# US Soccer Bio-Banding Initiative



## cerebro de fútbol (May 3, 2018)

Bio-Banding has been talked about in other threads but I thought it deserved its own.  The animated video from US Soccer seems wrong to me on a lot of different levels. 

Here's the press release with the video:

https://www.ussoccer.com/stories/2018/04/05/15/45/20180405-news-us-soccer-introduces-bio-banding-initiative.

Thoughts?


----------



## Simisoccerfan (May 3, 2018)

No it does not deserve its own thread!


----------



## cerebro de fútbol (May 3, 2018)

Then call this thread "more stupid tinkering by US Soccer."  The real point of all of this talk about "Pilot" programs/ECNL with and without HS/DA/DPL and bio-banding is that US Soccer and others are trying to raise the level of play in the US.  Rather than experimenting with new leagues, program and initiatives, US Soccer should be encouraging every kid to play soccer regardless of whether they are on a club team and regardless of ability.  Let kids play HS soccer if they want.  The more soccer - the better.  Unfortunately, US Soccer wants a quick fix and the soccer clubs want money.


----------



## outside! (May 4, 2018)

cerebro de fútbol said:


> Rather than experimenting with new leagues, program and initiatives, US Soccer should be encouraging every kid to play soccer regardless of whether they are on a club team and regardless of ability.  Let kids play HS soccer if they want.  The more soccer - the better.


Yes.


----------



## MWN (May 4, 2018)

cerebro de fútbol said:


> Then call this thread "more stupid tinkering by US Soccer."  The real point of all of this talk about "Pilot" programs/ECNL with and without HS/DA/DPL and bio-banding is that US Soccer and others are trying to raise the level of play in the US.  Rather than experimenting with new leagues, program and initiatives, US Soccer should be encouraging every kid to play soccer regardless of whether they are on a club team and regardless of ability.  Let kids play HS soccer if they want.  The more soccer - the better.  Unfortunately, US Soccer wants a quick fix and the soccer clubs want money.

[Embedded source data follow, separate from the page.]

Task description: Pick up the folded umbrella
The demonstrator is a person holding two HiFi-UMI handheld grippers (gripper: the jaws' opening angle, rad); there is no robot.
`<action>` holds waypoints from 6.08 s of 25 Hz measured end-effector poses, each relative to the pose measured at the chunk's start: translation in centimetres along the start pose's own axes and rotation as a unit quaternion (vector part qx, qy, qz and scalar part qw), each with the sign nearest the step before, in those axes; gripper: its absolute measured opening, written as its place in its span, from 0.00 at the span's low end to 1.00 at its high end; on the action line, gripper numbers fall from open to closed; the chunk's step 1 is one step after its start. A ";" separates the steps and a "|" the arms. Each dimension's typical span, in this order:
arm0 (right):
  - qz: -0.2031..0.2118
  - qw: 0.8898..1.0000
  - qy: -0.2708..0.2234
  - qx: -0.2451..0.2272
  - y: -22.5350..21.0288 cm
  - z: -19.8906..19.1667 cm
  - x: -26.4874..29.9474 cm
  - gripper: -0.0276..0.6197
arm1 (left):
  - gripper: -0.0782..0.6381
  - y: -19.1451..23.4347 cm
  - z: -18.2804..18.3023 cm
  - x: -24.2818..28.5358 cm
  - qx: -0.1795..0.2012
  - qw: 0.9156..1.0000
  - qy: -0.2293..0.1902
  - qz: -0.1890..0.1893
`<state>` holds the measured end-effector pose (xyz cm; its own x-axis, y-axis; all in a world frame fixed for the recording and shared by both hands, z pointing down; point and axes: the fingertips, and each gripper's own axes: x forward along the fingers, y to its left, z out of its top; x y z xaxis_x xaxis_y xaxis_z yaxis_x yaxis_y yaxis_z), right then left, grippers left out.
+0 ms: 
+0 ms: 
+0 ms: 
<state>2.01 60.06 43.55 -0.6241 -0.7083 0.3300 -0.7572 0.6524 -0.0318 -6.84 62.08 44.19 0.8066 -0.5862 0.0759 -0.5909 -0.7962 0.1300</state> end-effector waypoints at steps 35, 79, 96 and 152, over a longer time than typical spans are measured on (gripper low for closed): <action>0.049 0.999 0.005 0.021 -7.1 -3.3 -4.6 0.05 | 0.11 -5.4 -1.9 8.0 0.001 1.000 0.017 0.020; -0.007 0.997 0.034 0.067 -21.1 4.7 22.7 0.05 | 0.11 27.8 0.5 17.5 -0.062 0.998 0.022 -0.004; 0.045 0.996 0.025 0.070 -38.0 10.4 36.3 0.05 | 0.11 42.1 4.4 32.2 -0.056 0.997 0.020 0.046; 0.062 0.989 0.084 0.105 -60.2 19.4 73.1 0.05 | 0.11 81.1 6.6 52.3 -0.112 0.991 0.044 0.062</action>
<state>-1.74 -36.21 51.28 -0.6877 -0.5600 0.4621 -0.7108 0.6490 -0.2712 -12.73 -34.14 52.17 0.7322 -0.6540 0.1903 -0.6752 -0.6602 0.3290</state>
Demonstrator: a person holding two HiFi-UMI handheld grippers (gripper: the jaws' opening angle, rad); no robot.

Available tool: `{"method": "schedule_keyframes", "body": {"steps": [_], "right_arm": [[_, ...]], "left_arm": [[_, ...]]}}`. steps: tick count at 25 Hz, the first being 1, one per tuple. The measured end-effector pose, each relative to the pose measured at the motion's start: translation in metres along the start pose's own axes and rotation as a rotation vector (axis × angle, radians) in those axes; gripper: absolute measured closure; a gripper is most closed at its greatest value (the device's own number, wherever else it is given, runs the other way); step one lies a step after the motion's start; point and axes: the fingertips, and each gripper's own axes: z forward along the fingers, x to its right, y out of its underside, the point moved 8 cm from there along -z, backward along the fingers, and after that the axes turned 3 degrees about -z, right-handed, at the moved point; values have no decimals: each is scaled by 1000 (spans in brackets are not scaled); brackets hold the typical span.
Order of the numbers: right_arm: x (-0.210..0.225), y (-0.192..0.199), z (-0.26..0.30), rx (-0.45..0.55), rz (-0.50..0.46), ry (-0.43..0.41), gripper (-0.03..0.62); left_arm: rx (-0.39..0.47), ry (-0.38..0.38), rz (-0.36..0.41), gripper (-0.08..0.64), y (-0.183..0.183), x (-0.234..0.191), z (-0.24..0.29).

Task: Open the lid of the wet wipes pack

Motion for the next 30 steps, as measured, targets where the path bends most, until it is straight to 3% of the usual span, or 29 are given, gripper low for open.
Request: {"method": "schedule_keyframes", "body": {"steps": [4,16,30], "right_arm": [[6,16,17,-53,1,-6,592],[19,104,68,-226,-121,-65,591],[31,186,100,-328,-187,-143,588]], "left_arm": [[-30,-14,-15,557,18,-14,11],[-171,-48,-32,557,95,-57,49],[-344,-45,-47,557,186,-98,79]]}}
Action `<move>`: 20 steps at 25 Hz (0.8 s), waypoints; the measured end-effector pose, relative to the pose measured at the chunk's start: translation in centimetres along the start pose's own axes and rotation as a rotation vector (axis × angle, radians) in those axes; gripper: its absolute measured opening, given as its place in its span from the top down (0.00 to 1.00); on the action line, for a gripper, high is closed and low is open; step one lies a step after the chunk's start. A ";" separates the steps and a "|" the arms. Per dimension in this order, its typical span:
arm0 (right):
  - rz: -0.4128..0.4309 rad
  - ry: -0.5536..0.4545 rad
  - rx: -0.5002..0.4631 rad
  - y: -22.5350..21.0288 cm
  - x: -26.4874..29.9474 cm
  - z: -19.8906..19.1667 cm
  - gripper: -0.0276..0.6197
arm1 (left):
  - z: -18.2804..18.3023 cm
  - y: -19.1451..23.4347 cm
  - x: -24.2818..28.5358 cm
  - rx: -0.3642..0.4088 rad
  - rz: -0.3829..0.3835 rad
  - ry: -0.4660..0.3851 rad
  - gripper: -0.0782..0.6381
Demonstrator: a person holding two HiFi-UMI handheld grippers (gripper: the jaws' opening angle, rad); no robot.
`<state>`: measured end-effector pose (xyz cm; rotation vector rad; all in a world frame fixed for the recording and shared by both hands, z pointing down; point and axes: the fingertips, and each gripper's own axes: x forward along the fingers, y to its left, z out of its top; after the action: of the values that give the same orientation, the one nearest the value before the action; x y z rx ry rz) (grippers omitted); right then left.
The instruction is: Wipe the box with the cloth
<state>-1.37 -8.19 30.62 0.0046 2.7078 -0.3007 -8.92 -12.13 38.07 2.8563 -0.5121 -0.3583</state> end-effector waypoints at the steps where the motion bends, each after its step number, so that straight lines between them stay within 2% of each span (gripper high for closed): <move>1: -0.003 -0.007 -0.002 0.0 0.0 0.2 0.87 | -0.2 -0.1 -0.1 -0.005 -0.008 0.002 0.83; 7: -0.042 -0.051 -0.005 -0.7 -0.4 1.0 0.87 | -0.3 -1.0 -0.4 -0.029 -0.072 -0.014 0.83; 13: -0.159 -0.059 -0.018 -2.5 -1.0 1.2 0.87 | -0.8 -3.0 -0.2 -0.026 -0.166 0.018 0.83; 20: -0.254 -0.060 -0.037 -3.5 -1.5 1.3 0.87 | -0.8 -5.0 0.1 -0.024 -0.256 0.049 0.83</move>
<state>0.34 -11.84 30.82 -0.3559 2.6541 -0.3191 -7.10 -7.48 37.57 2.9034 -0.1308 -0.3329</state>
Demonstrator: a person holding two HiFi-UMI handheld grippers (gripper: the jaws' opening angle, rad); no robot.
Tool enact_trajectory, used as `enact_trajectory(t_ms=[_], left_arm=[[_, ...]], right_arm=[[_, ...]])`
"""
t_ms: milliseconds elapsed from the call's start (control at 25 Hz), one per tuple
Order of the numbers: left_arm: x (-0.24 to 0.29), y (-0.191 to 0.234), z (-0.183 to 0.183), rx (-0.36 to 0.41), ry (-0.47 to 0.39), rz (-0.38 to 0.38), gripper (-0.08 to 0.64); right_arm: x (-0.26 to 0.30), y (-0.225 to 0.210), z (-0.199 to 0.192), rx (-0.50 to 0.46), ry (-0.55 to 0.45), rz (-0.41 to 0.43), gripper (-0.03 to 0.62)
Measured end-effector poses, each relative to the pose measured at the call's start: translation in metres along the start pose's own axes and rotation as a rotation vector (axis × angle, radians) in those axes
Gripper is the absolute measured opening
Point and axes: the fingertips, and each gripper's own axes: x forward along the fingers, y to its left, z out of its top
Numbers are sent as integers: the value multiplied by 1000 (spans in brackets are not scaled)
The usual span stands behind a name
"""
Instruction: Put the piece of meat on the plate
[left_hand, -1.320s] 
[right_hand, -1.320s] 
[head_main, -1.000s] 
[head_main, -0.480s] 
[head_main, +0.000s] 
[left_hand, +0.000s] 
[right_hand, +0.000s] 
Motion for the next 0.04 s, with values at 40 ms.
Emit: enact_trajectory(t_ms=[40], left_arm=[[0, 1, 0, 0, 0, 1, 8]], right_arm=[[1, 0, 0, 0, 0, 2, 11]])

Without an understanding of the mission of the federation, I appreciate that this can be a bit confusing.  The "mission" of US Soccer is to support the Youth Council members (and the Adult and Professional Council members).  US Soccer attempts to develop standards, but cannot implement or force those standards on the Youth Council members.  It does however, encourage and press the youth council members to adopt and implement those standards, which are called PDIs (Player Development Initiatives).  It is the primary (and singular) responsibility of the Youth Council members to "encourage every kid to play soccer."  US Soccer's primary responsibility is to support the needs of its members and form the National team.

Things have gotten a little out of wack and more confusing because US Soccer did an end-run around the Youth Council members when it formed a youth league, called the Development Academy (league).  Its reasoning for doing so was a belief that the professional leagues would not have the resources to devote to youth academies for a very long time, thus, it needed to step in and try to create training programs similar to our European friends.

Now that US Soccer has a league of its own (the DA), if it wants to experiment with Bio-Banding in its league and the club members that support that league are OK and encourage it, fine by me.  In fact, the European leagues seem to be embracing it more and more, so a good argument exists that if US Soccer did not embrace it, it would being doing its league members a disservice.

I do believe that US Soccer needs take a step back and stay within its lane.  Let the Youth Council members continue that mission.  The combined operating budgets of the Youth Council members and their affiliates exceed US Soccer's entire operating budget by a factor of 10x to 20x or more (AYSO and its affiliates, US Youth Soccer and its 55 State Associations, YES Soccer, US Club, etc.).


----------